Show every line in the entries below where the word "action" appears.

Entries supplied Start Marker

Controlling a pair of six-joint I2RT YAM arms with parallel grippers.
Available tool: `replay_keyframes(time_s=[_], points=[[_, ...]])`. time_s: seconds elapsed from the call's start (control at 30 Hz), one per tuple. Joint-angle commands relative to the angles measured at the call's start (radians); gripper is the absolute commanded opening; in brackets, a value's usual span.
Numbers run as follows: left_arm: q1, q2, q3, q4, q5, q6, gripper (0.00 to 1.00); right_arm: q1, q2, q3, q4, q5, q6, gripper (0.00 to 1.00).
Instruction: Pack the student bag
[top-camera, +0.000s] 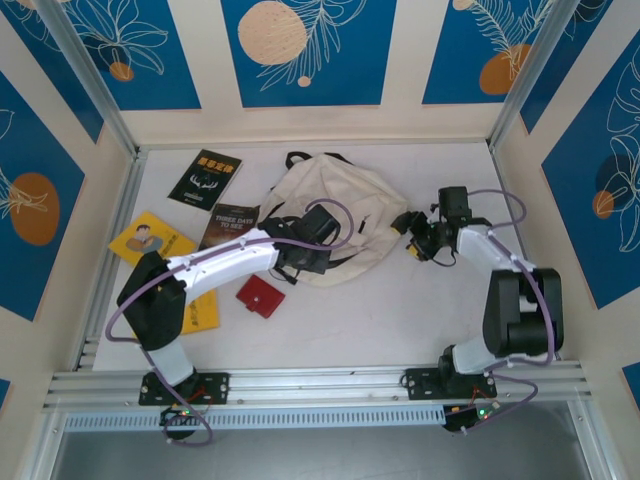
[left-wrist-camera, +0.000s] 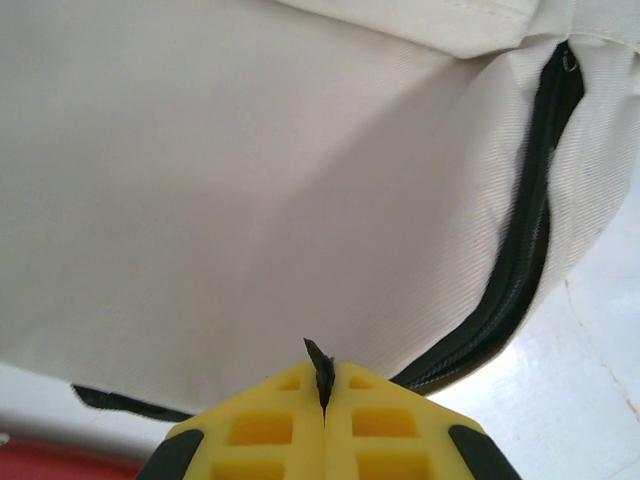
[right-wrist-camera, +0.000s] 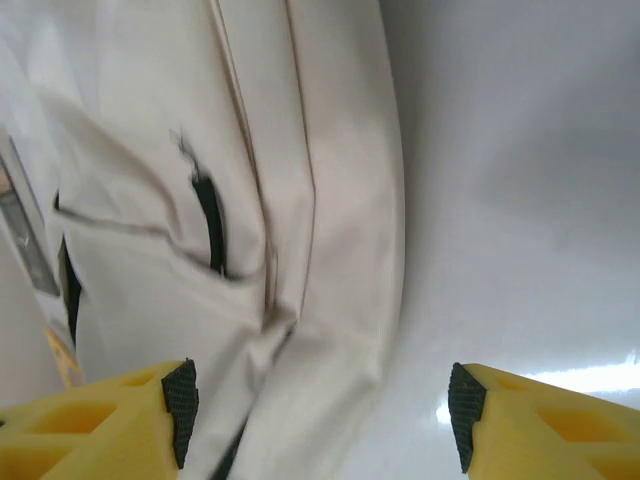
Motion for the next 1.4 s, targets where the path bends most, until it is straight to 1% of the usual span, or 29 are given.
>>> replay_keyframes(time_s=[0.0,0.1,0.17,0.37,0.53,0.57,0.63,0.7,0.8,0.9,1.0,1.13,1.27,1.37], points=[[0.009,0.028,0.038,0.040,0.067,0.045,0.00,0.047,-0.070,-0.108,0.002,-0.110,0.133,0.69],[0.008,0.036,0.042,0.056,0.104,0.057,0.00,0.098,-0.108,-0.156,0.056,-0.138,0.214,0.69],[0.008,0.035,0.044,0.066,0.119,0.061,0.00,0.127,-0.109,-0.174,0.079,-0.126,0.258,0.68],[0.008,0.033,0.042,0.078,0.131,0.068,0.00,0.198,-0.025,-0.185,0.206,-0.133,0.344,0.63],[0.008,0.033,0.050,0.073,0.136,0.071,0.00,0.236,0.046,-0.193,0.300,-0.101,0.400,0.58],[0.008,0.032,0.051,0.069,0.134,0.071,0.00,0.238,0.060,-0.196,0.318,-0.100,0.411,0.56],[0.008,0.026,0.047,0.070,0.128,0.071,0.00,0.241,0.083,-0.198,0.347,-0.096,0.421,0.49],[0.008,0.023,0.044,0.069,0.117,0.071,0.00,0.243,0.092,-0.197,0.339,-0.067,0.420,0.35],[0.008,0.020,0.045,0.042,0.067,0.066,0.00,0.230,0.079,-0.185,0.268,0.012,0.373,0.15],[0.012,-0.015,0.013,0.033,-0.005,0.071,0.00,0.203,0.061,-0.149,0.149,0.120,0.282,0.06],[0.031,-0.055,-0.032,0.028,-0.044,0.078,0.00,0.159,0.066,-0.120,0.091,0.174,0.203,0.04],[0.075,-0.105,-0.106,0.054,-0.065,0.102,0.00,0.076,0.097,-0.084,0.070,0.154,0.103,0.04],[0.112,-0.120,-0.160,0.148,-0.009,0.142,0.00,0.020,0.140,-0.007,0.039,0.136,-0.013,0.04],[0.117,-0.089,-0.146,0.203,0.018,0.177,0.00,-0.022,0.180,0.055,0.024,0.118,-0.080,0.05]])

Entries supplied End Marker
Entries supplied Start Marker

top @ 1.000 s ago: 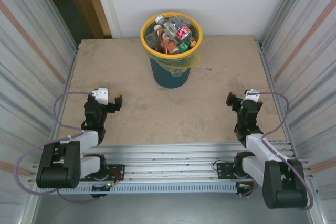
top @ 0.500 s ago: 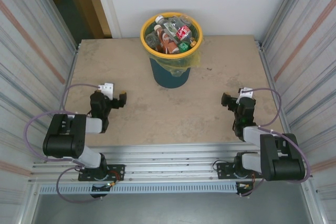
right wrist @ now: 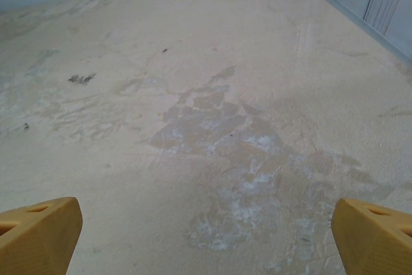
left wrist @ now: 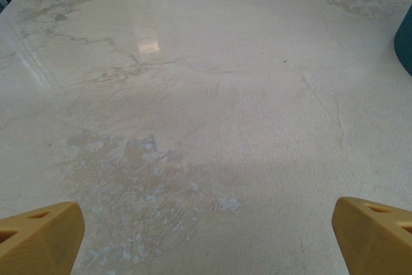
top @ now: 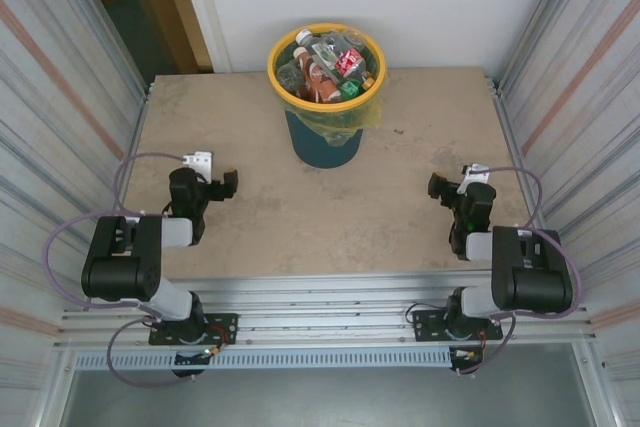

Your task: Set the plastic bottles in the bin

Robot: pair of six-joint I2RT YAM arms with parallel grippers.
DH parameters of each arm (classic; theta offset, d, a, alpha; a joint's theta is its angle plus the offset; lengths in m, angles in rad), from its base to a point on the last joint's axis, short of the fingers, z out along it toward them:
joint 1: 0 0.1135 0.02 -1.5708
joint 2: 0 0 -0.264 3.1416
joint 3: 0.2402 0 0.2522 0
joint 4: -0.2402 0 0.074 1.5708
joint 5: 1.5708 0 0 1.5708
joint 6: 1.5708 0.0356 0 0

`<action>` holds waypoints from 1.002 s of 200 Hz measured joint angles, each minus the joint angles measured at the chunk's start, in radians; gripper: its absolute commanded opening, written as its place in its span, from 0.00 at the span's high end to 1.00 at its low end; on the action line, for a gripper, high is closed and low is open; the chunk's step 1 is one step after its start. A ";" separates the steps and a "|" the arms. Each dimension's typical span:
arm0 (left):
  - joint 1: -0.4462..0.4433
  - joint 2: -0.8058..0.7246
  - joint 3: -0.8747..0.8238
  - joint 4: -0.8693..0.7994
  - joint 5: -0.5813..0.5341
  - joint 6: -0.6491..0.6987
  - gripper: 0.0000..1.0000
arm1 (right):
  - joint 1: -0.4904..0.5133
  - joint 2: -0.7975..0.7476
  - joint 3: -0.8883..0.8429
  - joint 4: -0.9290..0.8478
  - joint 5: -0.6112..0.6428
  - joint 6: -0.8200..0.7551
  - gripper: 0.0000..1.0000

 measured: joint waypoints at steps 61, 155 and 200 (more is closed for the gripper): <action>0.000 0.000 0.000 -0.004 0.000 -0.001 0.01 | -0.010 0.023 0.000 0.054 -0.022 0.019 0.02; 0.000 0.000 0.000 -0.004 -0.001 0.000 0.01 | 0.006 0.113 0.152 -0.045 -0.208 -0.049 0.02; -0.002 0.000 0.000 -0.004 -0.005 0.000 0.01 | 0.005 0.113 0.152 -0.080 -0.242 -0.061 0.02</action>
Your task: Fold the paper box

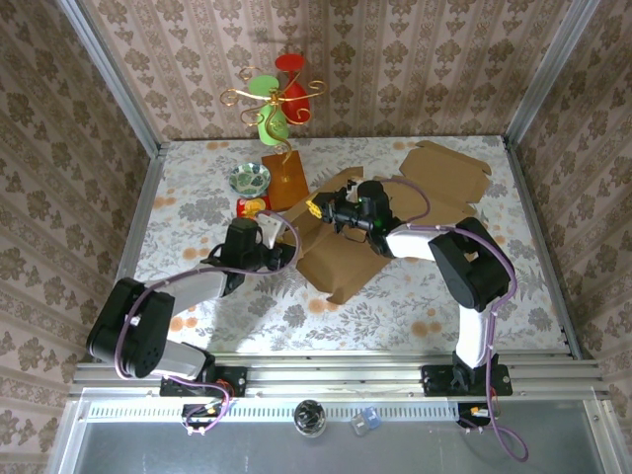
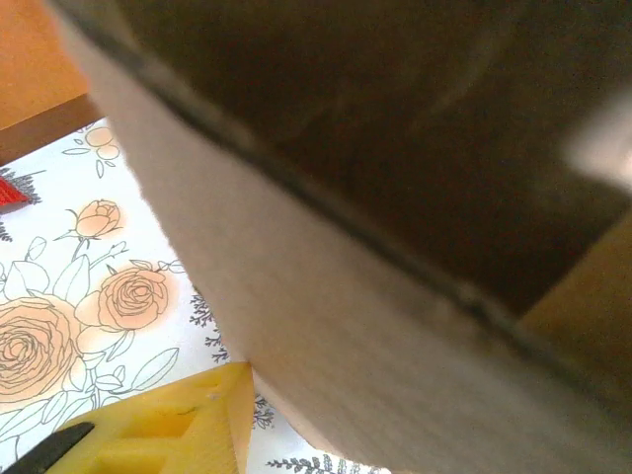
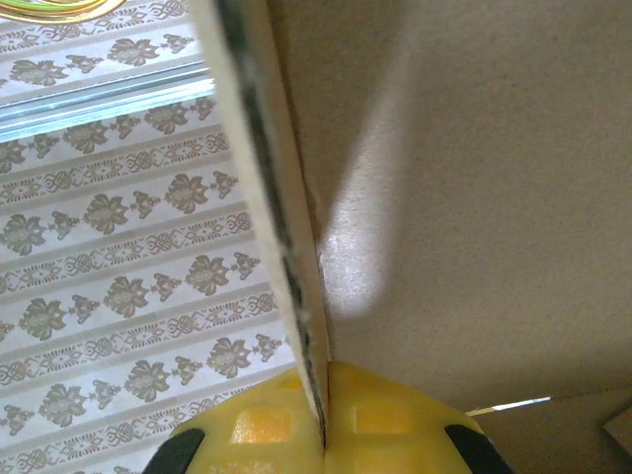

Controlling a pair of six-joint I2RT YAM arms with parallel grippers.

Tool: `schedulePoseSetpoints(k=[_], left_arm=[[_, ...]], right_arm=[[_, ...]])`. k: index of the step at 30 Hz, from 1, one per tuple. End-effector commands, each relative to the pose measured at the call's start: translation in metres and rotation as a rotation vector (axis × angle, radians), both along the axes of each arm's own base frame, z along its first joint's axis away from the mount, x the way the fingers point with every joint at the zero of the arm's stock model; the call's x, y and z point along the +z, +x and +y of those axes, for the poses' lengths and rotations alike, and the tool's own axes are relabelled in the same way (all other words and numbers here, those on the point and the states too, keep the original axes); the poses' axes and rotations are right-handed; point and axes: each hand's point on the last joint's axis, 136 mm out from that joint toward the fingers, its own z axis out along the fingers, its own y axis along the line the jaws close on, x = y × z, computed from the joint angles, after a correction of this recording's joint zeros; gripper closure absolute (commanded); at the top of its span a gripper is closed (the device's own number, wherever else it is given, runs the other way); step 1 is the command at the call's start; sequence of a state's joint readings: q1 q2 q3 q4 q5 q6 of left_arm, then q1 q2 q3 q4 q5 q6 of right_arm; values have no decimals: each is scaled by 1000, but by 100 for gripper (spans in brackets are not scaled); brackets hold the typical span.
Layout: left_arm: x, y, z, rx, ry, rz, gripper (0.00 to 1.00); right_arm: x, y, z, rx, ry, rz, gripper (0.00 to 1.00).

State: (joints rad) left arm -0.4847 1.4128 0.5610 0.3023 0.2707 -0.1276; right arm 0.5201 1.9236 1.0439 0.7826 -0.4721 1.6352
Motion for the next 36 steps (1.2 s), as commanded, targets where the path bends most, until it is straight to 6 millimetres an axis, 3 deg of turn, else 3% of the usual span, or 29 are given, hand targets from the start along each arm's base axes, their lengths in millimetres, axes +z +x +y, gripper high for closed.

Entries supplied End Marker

Response:
`<action>` holds waypoints from 1.002 s of 200 Hz measured joint angles, each minus the joint angles measured at the chunk's start, in radians; gripper: its absolute commanded opening, written as its place in its span, from 0.00 at the span's high end to 1.00 at its low end; on the action line, for a gripper, high is closed and low is open; the chunk's step 1 is one step after its start. A ";" separates the steps and a "|" the arms. Each dimension's typical span:
 measured: joint waypoints at steps 61, 155 and 200 (more is closed for the gripper): <action>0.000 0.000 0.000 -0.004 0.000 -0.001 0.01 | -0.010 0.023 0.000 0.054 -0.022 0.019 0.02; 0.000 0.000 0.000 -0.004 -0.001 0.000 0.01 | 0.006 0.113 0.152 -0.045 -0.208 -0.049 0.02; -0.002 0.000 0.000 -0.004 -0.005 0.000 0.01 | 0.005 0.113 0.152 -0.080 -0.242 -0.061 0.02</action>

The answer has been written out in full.